Knowing what makes good or bad data, however, is not obvious given the opacity of algorithmic models. Not only are their designers reluctant to deliver the code, but the most advanced methods of automatic learning also make unintelligible and therefore inexplicable predictions. And despite the alleged surpassing groups to which algorithmic devices would proceed, the latter prove to be on the contrary tirelessly reproducing the inequalities which structure the social world.
Ordinal citizenship: a question of value
However, everything suggests that these ordinal technologies say something about the intrinsic value of the people they measure. One of the great forces of the book is precisely to show that these not only transform the way in which individuals are apprehended by platforms, businesses or states, but that they also upset representations, that is to say the way in which individuals relate to others and to themselves.
From the introduction of the book, the authors underline how decisive the evolution of the web was from this point of view: while the initial vocation of the canvas was to allow a decentralized sharing of information thanks to the interconnection of pages (which remained static), the Web 2.0 encouraged the active participation of Internet users – in particular via the evaluation devices and people – and foster the aspiration of everyone Compare, as well as being properly evaluated.
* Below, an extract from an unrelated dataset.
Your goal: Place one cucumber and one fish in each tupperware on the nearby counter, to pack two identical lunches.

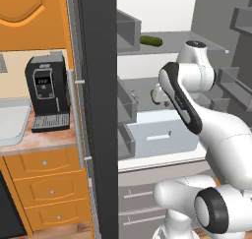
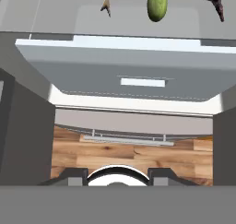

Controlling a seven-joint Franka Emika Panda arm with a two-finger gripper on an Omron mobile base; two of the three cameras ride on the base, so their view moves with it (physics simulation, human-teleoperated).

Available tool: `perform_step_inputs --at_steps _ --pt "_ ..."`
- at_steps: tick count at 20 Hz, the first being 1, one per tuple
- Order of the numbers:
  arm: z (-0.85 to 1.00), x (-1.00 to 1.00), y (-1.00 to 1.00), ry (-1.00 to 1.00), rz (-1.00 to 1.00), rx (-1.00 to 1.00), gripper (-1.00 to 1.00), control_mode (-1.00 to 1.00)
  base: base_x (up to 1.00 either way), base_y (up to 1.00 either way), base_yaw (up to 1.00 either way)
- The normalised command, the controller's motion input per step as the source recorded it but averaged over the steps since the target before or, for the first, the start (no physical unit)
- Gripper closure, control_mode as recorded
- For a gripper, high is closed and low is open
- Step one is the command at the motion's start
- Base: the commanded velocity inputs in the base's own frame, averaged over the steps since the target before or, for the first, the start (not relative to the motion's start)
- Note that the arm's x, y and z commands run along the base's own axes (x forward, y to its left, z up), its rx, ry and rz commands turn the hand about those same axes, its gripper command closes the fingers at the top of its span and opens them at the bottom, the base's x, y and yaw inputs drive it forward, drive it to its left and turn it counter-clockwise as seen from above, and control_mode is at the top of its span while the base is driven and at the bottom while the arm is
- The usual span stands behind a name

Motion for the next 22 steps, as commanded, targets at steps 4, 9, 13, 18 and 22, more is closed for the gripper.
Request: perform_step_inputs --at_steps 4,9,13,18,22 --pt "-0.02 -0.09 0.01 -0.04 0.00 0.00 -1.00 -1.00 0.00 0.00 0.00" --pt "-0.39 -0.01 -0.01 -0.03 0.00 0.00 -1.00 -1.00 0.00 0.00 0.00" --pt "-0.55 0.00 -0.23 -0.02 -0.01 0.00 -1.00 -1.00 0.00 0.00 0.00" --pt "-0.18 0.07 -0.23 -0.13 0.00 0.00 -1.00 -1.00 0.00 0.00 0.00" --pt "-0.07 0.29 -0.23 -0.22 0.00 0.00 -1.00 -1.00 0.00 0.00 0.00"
In this sense, the ideal of ordinal society is to be “ evaluated as an individual rather than as a member of a group, and gauged according to his actions and not his thoughts “(“ Citizens SHOULD BE ASSEESSED AS INDIVIDIENTIALS RATHER THAN AS MEMBERS OF Groups, and GAUGED NOT BY Their Thoughts But by Their Actions », P. 237). However, because they are based on numerous and behavioral data, the hierarchies that classifying technologies establish at the same time exact, individualizing and morally correct. They are carrying a double claim to objectivity and justice which makes them particularly difficult to challenge.
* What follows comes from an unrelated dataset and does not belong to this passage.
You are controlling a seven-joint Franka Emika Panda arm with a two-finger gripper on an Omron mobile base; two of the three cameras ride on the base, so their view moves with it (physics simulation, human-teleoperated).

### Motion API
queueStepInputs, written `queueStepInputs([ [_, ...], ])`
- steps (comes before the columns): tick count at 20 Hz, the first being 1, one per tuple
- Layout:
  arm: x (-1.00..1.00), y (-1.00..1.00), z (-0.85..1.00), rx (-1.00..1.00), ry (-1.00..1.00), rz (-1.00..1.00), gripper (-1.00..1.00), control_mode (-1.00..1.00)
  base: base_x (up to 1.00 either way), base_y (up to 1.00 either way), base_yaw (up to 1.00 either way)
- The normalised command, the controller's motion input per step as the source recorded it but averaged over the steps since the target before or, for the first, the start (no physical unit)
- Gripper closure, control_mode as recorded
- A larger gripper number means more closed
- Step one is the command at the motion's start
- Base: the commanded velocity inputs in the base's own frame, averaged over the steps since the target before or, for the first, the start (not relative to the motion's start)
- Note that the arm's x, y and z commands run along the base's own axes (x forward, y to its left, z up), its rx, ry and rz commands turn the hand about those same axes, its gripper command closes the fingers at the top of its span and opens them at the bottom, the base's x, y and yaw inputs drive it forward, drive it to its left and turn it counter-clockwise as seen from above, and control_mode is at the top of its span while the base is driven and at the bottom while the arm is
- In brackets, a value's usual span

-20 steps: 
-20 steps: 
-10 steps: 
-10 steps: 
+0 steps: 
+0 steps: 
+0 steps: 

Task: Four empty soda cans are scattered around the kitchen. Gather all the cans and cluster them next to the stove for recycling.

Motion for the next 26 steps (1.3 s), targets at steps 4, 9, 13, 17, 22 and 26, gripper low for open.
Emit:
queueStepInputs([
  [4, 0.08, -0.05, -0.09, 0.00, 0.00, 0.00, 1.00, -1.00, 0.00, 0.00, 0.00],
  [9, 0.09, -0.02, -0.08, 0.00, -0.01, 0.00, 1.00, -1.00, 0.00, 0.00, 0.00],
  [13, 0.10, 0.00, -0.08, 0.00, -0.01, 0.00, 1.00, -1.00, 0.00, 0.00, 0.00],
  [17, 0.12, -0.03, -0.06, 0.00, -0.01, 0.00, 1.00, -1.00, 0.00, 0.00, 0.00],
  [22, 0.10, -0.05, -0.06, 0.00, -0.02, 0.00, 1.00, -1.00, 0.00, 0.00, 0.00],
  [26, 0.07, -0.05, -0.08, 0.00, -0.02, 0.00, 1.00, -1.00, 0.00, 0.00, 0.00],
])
The diversity of ordinal methods
The question arises whether all forms of evaluation contribute in the same way to the measurement (and government) of individuals. The book thus seems to place the note awarded by a consumer to a hotel or taxi driver on the same level as the credit score established by a bank about a borrower. If it is in both cases of a quantified assessment, it is useful to highlight what distinguishes them. The algorithmic scores aim for an objectivity that comes from their statistical base, which is supposed to guarantee their predictive value. On the contrary, the evaluation by consumers of goods or services is the expression of subjective preferences and constitutes a measure of reputation and not a prediction of behavior. In the same way, the pairing methods – such as Parcoursup in France which combines establishments of higher education and students – meet specific objectives and are based on their own techniques (typically the algorithms based on the theory of stable marriages of scabies and Shaley). In this sense, it would undoubtedly be fruitful to emphasize the diversity of ways of comparing, assessing and sorting individuals through digital technologies.
These remarks do not, however, invalidate the link that the book establishes between these different types of evaluation that they do not invite to extend its careful analysis. In this regard, and although the examples mobilized come mainly from the United States, The Ordinal Society Makes an important contribution to the numerous works that study the digitization of our societies and will not fail to nourish subsequent research in this area.